Metal additive manufacturing is increasingly becoming a reality as it becomes more cost-effective and we move towards full part production, and away from plastic-based prototype prints. The metal AM market and the sales of metal 3D printing systems have increased dramatically over the past years. This is largely fuelled by the increasing demand for metal 3D printing from industrial verticals such as automotive, aerospace and defense.
As this sector grows, with more applications and part production, companies are increasingly demanding talented professionals that can work with and optimize the use of these machines.
With metal additive manufacturing on the rise, how and where do companies find the right people?
Alexander Daniels Global, additive manufacturing recruitment company, is experiencing a surging demand for metal AM professionals; a demand which is more than double the demand for plastic AM professionals.
This is not necessarily an indication that there is less need for polymer and plastic specialists, but more an indication that metal additive manufacturing professionals are more difficult to find and hire; thus, the need to engage a specialized recruiter. Alexander Daniels Global highlights three key factors that make metal additive manufacturing professionals a scarce resource.
1. A lack of specific experience
The sales of metal 3D printing systems have grown exponentially since 2013, according to Wohlers’ Report, with an impressive surge in sales in 2017. Metal additive manufacturing is still relatively new as a widespread manufacturing method, which means that there are very few people who have specific and hands-on experience with using metals in additive manufacturing. Hands-on experience is often a key requirement for hiring organizations.
2. Solely academic knowledge
While there is a lack of professionals with hands-on experience of metals in AM, the ones who do have that experience have it from the academic world, where there is a great increased focus on additive. Hiring someone with strictly academic knowledge of a topic tends to be too risky for well established companies, who need people that can optimize and operate their machines now.
Fehrmann, a company offering industrial safety components made of high-performance aluminium alloys, has recently begun its move into metal 3D printing. Alexander Daniels Global has spoken to Fehrmann about this move and how they are experiencing the talent market.

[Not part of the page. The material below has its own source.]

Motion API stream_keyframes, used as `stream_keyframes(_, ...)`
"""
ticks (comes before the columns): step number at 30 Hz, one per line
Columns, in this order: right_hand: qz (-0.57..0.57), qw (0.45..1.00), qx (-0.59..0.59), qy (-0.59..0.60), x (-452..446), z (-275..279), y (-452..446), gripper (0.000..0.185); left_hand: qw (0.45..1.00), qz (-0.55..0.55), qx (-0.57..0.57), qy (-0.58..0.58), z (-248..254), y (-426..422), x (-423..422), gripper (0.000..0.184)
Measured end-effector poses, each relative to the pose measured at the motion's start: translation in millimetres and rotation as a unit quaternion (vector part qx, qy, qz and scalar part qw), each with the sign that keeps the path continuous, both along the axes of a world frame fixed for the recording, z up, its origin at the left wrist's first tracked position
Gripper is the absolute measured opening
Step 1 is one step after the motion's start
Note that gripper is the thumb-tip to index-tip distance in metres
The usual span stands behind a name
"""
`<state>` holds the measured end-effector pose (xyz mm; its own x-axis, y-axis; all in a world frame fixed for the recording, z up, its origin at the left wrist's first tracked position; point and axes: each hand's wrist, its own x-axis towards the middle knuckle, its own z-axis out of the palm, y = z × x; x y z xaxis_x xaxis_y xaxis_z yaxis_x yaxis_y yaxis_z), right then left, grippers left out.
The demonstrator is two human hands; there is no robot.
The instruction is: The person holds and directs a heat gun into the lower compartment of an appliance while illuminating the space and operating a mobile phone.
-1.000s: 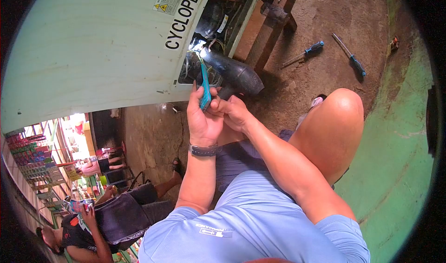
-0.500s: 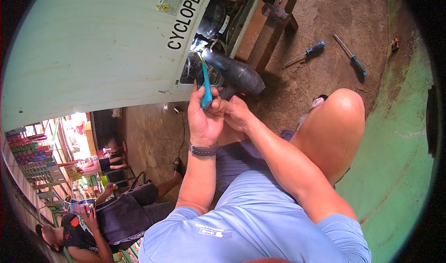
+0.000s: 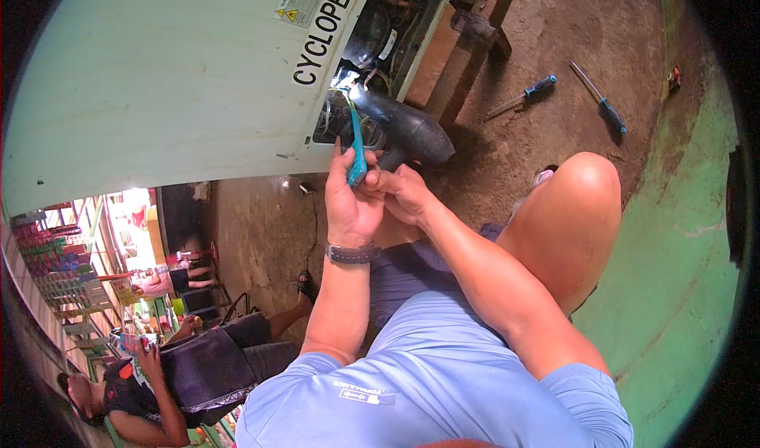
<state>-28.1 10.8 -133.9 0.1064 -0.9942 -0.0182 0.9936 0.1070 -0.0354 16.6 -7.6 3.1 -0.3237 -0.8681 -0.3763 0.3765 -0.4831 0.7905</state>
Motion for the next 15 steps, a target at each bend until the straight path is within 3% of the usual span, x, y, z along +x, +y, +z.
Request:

Along with many other companies looking to hire metal additive experts, Fehrmann has encountered the academic issue in their recruitment; “many applicants are also trapped in their science, so that they lack the foresight or sometimes the motivation and curiosity to enter new or similar fields of work,” Fehrmann mentions.
3. Difficult to transition from plastics to metals
Besides a lack of specific knowledge of metals, there is a lack of synergy between polymer and metal 3D printing; there are significant differences in the use of plastics or metals in the additive manufacturing process and post process, making it difficult for plastics professionals to immediately transfer into a metal role.
“In our experience, this is only possible if the candidate has previously gained experience in the metal sector. Without any knowledge, it may theoretically be possible to train the person in the metal field, but the effort is very high. And to catch up in a short period of time with the knowledge that candidates with appropriate metal experience have is usually not feasible,” says Fehrmann.
What kind of talent the metal AM sector needs and where to find them
The metal additive manufacturing sector needs professionals with an understanding of how to produce metal parts using conventional manufacturing, to bridge the gap between what is realistic for the use of metal AM and what does not necessarily make sense nor is cost or time effective.
To be successful in the segment, companies need metallurgists with a strong understanding of material qualities and their performance during the printing process. Additionally, companies need individuals who understand the various metal additive processes and who can accurately select the right process, depending on the required functionality of the final part. Besides metallurgists, Alexander Daniels Global is seeing a need for Process Engineers who can adapt the printing process to suit their application, along with Design and Application Engineers who can create and develop the new applications for metal additive manufacturing.
These skillsets and experience are often found outside the additive manufacturing industry; professionals coming from areas like metal injection molding, advanced sintering and advanced laser manufacturing are likely easier to transition into metal additive manufacturing than a polymer AM professional. These are all key areas in which the professionals will have both experience with metals and a good process engineering knowledge.
In Fehrmann’s experience, “it is more feasible to hire someone with a background in advanced welding or advanced laser manufacturing, than hiring someone with a polymer 3D printing background.”
Besides specific knowledge of metals and process engineering, there are some soft skills companies should look for when hiring. Some of which are the ability to learn, adaptability and creativity. Fehrmann also highlights certain soft skills, crucial to being successful in working with metal 3D printing.
“We are looking for absolute expert knowledge in the field, but we are also looking for very special/unique know-how. The person must be very open to new challenges and be able to think outside the box, he or she must be curious, ambitious, highly motivated and a team player,” says Fehrmann.